HOW TO COMPLETE THIS TASK: Set the listing down exactly; no pictures.

GIVEN INFORMATION:
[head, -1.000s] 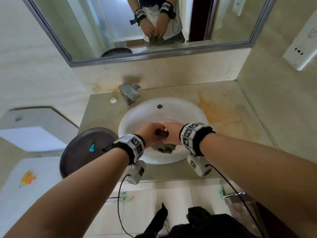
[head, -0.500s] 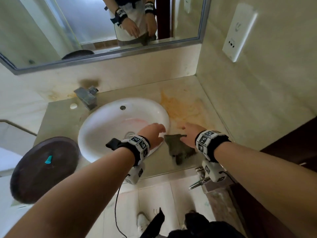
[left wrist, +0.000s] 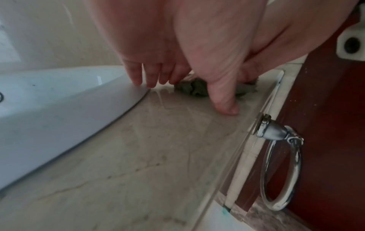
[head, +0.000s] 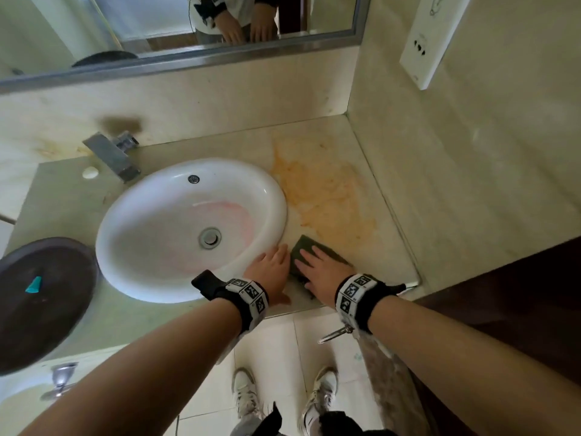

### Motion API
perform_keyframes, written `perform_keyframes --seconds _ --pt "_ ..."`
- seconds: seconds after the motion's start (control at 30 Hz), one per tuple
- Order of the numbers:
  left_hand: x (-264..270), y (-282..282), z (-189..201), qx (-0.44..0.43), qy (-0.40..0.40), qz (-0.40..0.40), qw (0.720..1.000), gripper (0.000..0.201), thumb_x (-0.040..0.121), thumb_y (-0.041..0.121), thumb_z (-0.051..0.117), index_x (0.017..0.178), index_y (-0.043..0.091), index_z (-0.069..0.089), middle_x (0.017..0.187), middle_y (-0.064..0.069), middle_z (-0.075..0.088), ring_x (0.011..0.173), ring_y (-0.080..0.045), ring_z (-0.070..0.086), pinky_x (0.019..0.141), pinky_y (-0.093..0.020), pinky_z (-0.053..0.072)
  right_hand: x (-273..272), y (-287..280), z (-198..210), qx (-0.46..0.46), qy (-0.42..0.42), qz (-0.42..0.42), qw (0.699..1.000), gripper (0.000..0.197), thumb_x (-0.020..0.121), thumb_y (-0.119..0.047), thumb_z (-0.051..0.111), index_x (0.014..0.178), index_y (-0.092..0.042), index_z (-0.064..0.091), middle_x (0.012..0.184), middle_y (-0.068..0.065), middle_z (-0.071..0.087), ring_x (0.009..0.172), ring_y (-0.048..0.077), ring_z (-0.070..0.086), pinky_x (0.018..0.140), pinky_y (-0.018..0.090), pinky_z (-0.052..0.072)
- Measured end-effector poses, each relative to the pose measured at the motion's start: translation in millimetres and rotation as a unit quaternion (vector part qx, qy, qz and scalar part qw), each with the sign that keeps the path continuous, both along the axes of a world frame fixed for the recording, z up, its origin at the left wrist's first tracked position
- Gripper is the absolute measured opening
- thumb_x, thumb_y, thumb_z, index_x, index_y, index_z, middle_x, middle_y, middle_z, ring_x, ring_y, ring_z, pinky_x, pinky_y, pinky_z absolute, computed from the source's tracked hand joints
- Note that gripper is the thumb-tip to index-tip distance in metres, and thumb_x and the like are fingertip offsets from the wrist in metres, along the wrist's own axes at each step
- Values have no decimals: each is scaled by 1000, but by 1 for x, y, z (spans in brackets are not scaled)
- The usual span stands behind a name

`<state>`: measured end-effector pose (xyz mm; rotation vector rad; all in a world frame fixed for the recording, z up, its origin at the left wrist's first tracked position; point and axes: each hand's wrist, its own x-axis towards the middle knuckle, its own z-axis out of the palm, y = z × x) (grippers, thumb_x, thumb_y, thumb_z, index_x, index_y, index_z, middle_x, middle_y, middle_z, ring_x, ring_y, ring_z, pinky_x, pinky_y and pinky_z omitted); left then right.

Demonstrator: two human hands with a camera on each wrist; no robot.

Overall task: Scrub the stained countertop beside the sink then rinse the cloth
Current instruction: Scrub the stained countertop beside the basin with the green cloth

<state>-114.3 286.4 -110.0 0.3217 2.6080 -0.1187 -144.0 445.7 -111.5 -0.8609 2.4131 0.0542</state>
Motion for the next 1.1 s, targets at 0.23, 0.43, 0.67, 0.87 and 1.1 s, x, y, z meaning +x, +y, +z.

REPLY:
[head, -1.000s] 
[head, -0.500s] 
[left wrist, +0.000s] 
[head, +0.000s] 

### Motion API
perform_keyframes, written `perform_keyframes --seconds _ --pt "_ ..."`
- seconds: seconds after the motion's start (control at 30 Hz), one per tuple
- Order of the numbers:
  left_hand: x (-264..270), y (-282..282), z (-189..201), qx (-0.44..0.43), qy (-0.40..0.40), qz (-0.40..0.40), qw (0.720..1.000), gripper (0.000..0.201), thumb_x (-0.040..0.121), thumb_y (-0.041..0.121), thumb_z (-0.051..0.117), index_x (0.017..0.178), index_y (-0.043..0.091), index_z (-0.069..0.089), middle_x (0.017..0.187), middle_y (-0.064..0.069), middle_z (-0.075..0.088), ring_x (0.011..0.173), ring_y (-0.080..0.045), ring_z (-0.070..0.086), pinky_x (0.019..0.141), pinky_y (-0.093..0.020), pinky_z (-0.053..0.072)
  right_hand: x (-273..272), y (-287..280), z (-198..210), qx (-0.46..0.46), qy (-0.42..0.42), qz (-0.42..0.42), qw (0.699..1.000), gripper (0.000..0.197), thumb_x (-0.020..0.121), thumb_y (-0.119..0.047), thumb_z (-0.051..0.111), index_x (0.014..0.178), index_y (-0.092..0.042), index_z (-0.064..0.091), middle_x (0.012..0.184), middle_y (-0.068..0.065), middle_z (-0.071..0.087), ring_x (0.009..0.172), ring_y (-0.048..0.077), ring_z (-0.070..0.086), pinky_x (0.018..0.140), pinky_y (-0.018..0.090), pinky_z (-0.052..0.072)
- Measured end-effector poses, each relative to the pose measured at the motion's start: translation in millimetres and rotation as a unit quaternion (vector part qx, qy, qz and scalar part qw), each with the sign that keeps the path continuous, both along the axes of a world frame fixed for the recording, z up, its origin at the left wrist's first tracked position
- Gripper is the absolute measured opening
- thumb_x, thumb_y, thumb_z, index_x, index_y, index_z, middle_x, middle_y, middle_z, ring_x, ring_y, ring_z, pinky_x, pinky_y, pinky_z absolute, computed from the source's tracked hand joints
- Note that gripper is the thumb-tip to index-tip distance in metres, and thumb_x and the like are fingertip offsets from the wrist in metres, along the wrist's own axes at each step
- Values have no decimals: each is scaled by 1000, but by 1 for x, y, z (spans in brackets are not scaled)
- The usual span stands behind a name

`<state>`: measured end-effector pose (xyz mm; rotation vector rad; all in a world frame fixed for the recording, z up, its origin at the left wrist's first tracked position; point and axes: each hand's wrist, its own x-axis towards the middle knuckle, its own z-axis out of the palm, y = z × x) (grippers, thumb_x, thumb_y, thumb_z, index_x, index_y, index_z, middle_x, middle_y, middle_z, ring_x, ring_y, ring_z, pinky_x, pinky_y and pinky_z omitted); left then right.

Demonstrator: two human hands with a camera on each wrist; no robot.

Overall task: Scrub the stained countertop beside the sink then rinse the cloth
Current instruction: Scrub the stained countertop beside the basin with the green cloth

<state>-114.3 286.4 -110.0 0.3217 2.6080 -0.1187 -144.0 445.7 -111.5 -0.8609 2.4131 0.0542</state>
Motion for the next 1.1 s, targets at 0.23, 0.43, 0.67, 0.87 and 1.1 s, x, y, z meaning +x, +y, +z.

This answer has now been given in full.